Revenues and net loss for Securities America for the period from November 5, 2011 to December 31, 2011 included in the accompanying statements of operations were $57,090 and $4,533, respectively.

Premier Trust

On September 1, 2010, the Company acquired all the outstanding shares of Premier Trust, a Nevada trust company, which provides trust administration and wealth management services. The acquisition was made due to the complementary nature of Premier Trust’s operations to those of the Company’s independent broker-dealer subsidiaries. The consideration for the transaction was $2,360, consisting of cash of $1,199 and a note in the aggregate principal amount of $1,161. Results of operations of Premier Trust are included in the accompanying consolidated statements of operations from the date of acquisition and were not material. In addition, based on materiality, pro forma results were not presented.

Other

In December 2012, Securities America purchased certain assets of a broker-dealer having independent financial advisors that was deemed to be a business acquisition. The consideration for the transaction was $1,364, consisting of cash of $552 and contingent consideration having a fair value of $812 for which a liability was recognized based on the estimated acquisition date fair value of the potential earn-out. The liability was valued using an income based approach based on discounting to present value the earn-out’s probability weighted expected payoff using three earn-out scenarios. The fair value measurement of the earn-out which relates to a four-year period, is based on unobservable inputs (Level 3) and reflects the Company’s own assumptions. Results of operations of the acquired broker-dealer are included in the accompanying consolidated statements of operations from the date of acquisition and were not material. In addition, based on materiality, pro forma results were not presented.
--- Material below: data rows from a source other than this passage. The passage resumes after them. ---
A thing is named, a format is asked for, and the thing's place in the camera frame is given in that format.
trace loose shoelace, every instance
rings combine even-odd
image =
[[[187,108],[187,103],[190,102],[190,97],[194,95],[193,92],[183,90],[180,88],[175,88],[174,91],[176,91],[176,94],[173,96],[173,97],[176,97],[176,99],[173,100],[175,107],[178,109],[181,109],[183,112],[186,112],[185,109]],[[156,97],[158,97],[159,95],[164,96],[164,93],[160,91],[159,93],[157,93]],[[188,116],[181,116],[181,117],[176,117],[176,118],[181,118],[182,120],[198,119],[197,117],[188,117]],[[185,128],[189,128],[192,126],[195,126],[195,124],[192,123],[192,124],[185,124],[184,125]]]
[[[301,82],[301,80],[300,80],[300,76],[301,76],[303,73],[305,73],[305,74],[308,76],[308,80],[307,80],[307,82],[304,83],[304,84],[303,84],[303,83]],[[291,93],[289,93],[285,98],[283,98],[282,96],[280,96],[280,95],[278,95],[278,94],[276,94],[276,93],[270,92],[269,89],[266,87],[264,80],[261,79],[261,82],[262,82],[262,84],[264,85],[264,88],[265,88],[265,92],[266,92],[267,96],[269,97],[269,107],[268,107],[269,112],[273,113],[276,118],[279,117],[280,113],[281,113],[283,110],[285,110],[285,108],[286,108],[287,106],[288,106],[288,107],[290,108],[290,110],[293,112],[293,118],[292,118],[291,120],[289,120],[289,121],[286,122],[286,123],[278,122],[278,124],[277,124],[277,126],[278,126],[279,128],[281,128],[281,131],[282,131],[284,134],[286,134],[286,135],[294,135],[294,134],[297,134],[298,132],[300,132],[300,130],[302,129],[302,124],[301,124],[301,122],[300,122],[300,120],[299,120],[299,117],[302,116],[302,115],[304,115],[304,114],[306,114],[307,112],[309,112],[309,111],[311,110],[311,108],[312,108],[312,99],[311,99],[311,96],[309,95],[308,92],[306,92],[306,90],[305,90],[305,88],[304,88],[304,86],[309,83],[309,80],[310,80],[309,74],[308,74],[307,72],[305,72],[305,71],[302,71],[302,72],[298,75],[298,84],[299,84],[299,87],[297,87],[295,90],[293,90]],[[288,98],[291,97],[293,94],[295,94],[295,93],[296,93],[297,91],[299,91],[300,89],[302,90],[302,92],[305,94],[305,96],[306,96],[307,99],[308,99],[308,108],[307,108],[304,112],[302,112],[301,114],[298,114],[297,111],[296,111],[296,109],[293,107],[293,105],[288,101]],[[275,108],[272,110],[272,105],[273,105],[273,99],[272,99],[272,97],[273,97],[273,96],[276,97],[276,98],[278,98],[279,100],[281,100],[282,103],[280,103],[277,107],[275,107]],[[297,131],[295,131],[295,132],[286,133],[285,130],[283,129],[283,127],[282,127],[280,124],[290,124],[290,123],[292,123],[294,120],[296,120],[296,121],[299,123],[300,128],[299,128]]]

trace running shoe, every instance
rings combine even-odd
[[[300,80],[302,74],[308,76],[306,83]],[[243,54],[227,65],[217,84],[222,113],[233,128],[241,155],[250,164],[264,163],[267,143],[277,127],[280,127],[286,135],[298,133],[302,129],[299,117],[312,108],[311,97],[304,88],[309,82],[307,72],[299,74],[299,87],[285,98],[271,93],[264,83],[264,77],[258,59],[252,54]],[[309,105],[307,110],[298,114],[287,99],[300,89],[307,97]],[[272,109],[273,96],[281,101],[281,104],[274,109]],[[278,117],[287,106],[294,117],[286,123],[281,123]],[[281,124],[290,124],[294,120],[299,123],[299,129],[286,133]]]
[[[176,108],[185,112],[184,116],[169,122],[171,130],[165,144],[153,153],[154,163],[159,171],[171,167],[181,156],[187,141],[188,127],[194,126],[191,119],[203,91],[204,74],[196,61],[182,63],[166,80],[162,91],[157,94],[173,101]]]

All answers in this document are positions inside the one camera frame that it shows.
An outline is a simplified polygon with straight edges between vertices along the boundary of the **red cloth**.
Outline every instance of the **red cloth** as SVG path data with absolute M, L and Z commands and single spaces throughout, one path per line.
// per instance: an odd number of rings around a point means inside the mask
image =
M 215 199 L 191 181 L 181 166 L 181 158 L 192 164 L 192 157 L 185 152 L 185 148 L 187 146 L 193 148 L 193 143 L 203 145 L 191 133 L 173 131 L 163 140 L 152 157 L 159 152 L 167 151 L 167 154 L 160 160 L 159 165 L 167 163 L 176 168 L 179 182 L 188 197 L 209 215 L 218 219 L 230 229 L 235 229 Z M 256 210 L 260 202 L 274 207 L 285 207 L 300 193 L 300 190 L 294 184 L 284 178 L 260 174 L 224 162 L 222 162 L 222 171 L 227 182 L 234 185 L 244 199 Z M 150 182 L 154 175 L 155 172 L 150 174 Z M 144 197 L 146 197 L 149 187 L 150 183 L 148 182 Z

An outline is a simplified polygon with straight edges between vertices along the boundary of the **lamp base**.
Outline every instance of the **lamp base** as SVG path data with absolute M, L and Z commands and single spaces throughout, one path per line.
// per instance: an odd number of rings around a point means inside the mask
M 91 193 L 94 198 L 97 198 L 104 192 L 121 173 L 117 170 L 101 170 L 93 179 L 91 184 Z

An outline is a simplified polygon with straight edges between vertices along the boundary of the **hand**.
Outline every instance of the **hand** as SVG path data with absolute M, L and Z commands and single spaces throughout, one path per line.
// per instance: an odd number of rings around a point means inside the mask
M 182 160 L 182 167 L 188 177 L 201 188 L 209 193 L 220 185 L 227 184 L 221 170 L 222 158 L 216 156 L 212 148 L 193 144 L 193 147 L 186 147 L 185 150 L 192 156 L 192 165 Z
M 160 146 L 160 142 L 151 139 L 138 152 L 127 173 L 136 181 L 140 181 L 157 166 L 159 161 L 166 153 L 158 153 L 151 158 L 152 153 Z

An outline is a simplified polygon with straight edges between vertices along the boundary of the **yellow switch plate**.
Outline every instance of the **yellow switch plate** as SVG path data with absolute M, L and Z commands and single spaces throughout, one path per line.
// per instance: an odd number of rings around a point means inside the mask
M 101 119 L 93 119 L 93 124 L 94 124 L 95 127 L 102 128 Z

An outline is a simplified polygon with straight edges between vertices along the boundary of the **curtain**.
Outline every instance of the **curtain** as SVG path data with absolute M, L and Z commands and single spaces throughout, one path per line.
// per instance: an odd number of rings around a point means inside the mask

Set forth below are changes in the carrying value of contingent consideration included in accounts payable and accrued liabilities.

 
Year Ended December 31, 2012:  
Fair value of contingent consideration as of December 31, 2011   $ 7,111  
Change in fair value of contingent consideration     (7,111 ) 
Fair value of contingent consideration in connection with 2012 acquisition     812  
Fair value of contingent consideration as of December 31, 2012   $ 812  

As a result of decreases in projected revenues based on actual revenues generated by Securities America for the year ended December 31, 2012, the estimated fair value of the earn-out decreased by $7,111 which is included in the results of operations for the year ended December 31, 2012.